--- Prompt ---
Nothing but an exact repeat of the data, with pictures removed, belongs in the answer.

--- Data below ---
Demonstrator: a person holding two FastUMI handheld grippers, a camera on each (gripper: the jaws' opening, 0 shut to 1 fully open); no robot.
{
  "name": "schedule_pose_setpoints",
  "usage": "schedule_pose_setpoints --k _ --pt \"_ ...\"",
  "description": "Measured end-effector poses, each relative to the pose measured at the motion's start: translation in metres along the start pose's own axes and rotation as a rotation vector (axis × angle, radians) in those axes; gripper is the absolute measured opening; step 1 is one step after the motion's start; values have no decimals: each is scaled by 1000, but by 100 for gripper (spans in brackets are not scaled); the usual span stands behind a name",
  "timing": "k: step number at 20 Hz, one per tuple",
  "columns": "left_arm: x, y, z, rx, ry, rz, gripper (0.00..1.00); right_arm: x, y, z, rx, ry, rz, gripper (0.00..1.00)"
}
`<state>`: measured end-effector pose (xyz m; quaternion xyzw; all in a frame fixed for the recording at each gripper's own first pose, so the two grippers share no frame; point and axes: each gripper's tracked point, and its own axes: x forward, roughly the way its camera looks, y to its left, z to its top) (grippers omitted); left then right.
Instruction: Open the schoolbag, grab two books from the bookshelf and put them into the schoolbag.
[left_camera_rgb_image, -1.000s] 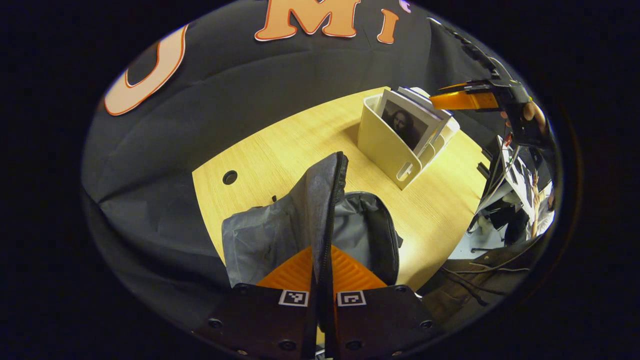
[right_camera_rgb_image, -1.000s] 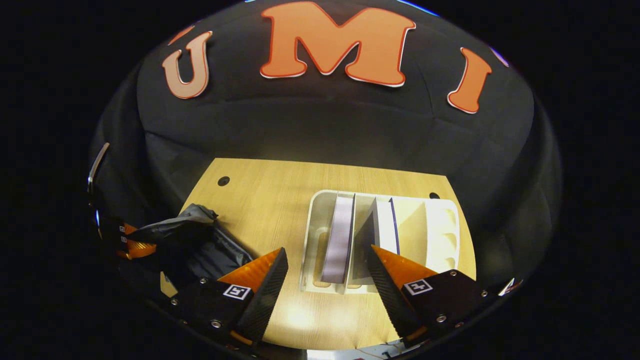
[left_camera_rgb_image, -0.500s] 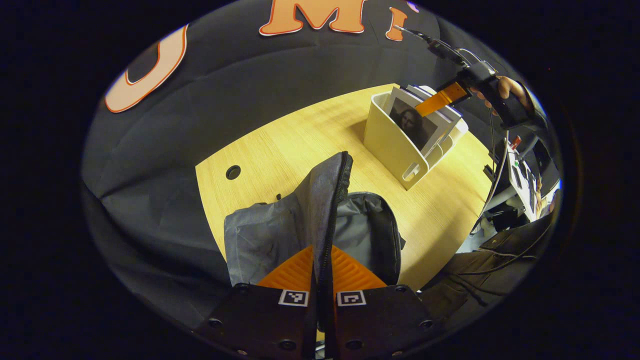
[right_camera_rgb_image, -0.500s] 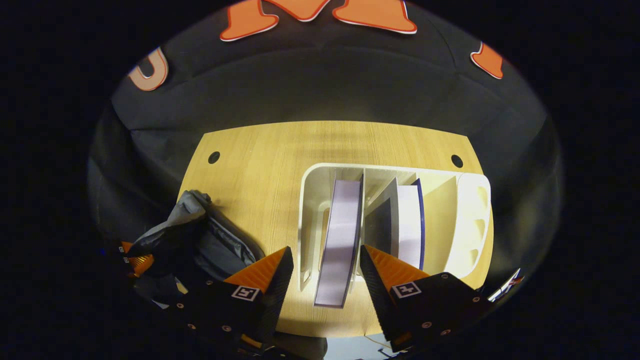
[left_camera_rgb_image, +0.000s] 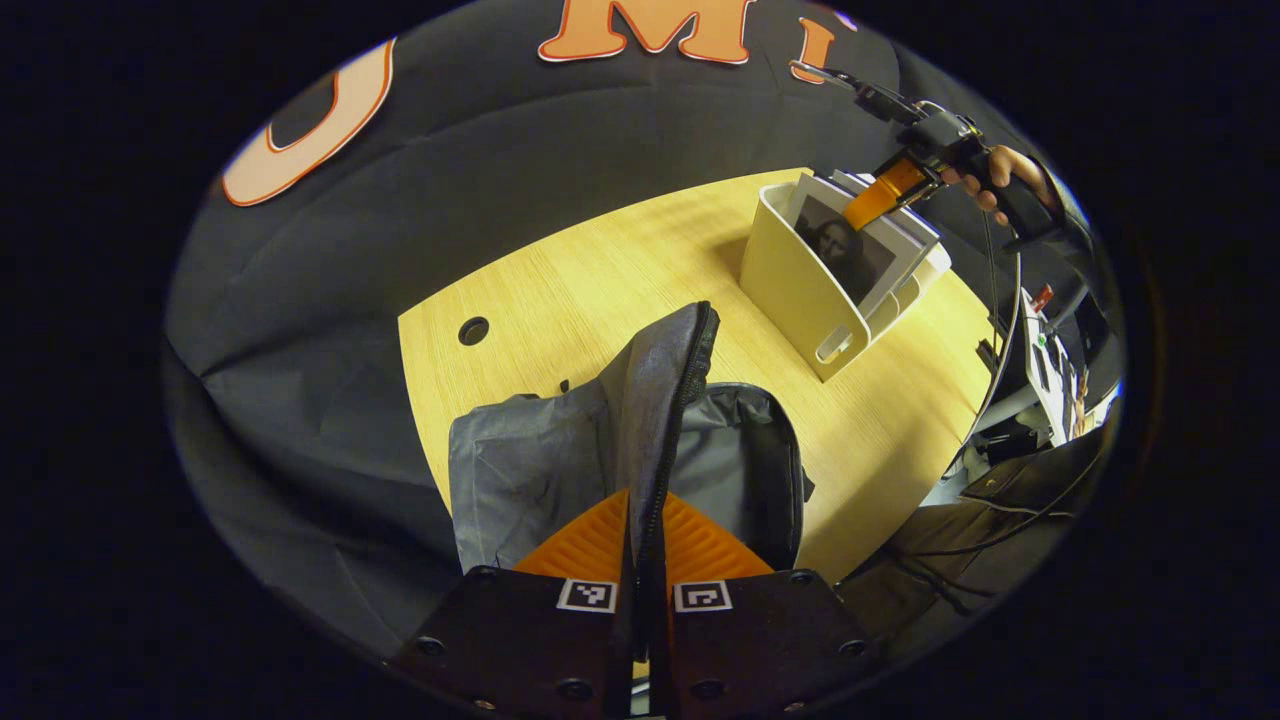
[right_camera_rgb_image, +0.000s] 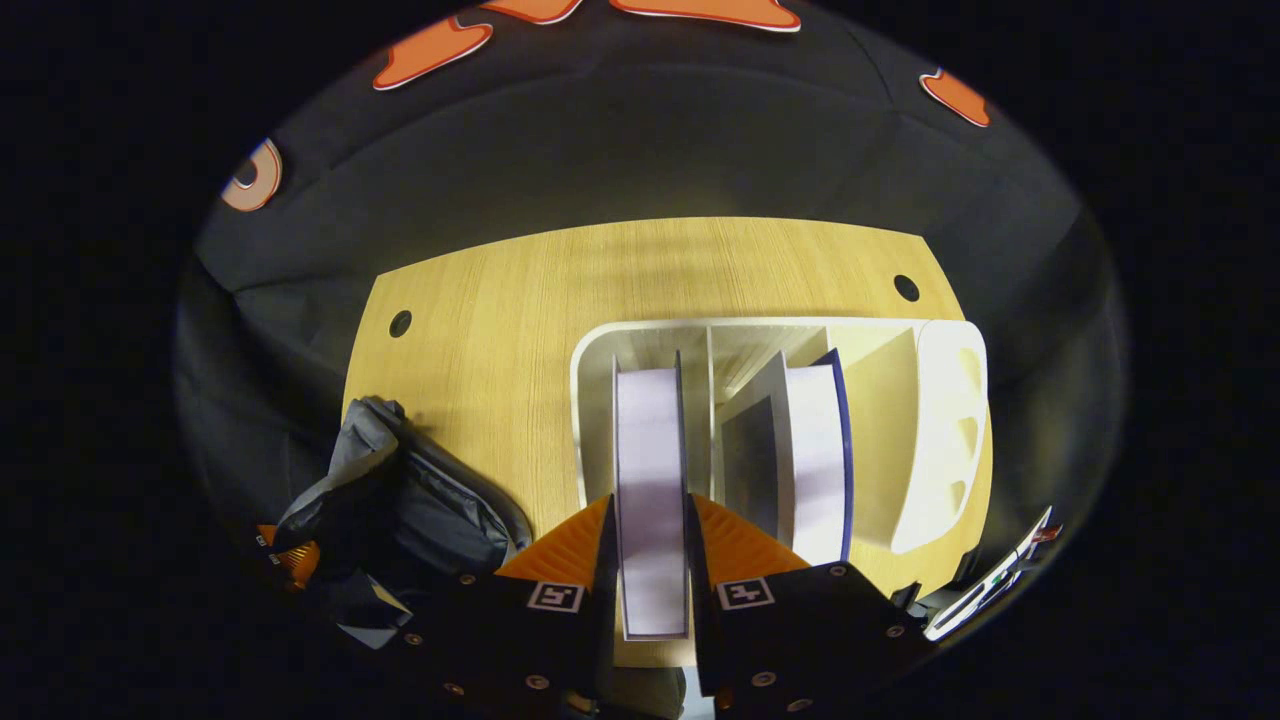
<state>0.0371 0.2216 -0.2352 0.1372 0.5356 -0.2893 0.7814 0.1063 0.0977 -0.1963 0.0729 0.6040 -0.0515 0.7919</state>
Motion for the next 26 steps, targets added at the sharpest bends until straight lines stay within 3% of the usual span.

--- Solution for this task ---
Demonstrator: a person holding two FastUMI handheld grippers, a camera on each (gripper: the jaws' opening, 0 shut to 1 fully open); no robot.
{
  "name": "schedule_pose_setpoints",
  "usage": "schedule_pose_setpoints --k _ --pt \"_ ...\"",
  "description": "Measured end-effector poses, each relative to the pose measured at the motion's start: translation in metres along the start pose's own axes and rotation as a rotation vector (axis × angle, radians) in those axes; gripper is the absolute measured opening; step 1 is one step after the motion's start; values have no decimals: each is scaled by 1000, but by 100 for gripper (spans in brackets are not scaled); the usual span stands behind a name",
  "timing": "k: step number at 20 Hz, one per tuple",
  "columns": "left_arm: x, y, z, rx, ry, rz, gripper (0.00..1.00); right_arm: x, y, z, rx, ry, rz, gripper (0.00..1.00)"
}
`<state>`: measured end-effector pose (xyz m; quaternion xyzw; all in a frame fixed for the recording at each gripper's own first pose, so the two grippers share no frame; point and axes: each gripper's tracked point, and its own axes: x forward, roughly the way its camera looks, y to its left, z to its top) (grippers omitted); left then right.
Instruction: Open the schoolbag, grab two books from the bookshelf and put them into the schoolbag.
[left_camera_rgb_image, -1.000s] 
[right_camera_rgb_image, -1.000s] 
[left_camera_rgb_image, -0.500s] 
[right_camera_rgb_image, -0.500s] 
[left_camera_rgb_image, +0.000s] 
[right_camera_rgb_image, +0.000s] 
<state>0.0371 0.2216 -0.2352 0.1372 0.5356 -0.2893 0.7814 0.1063 0.0977 -0.1963 0.0729 0.6040 -0.0515 0.7919</state>
Motion for the next 26 steps, targets added at the sharpest bends until straight lines stay within 3% of the usual span.

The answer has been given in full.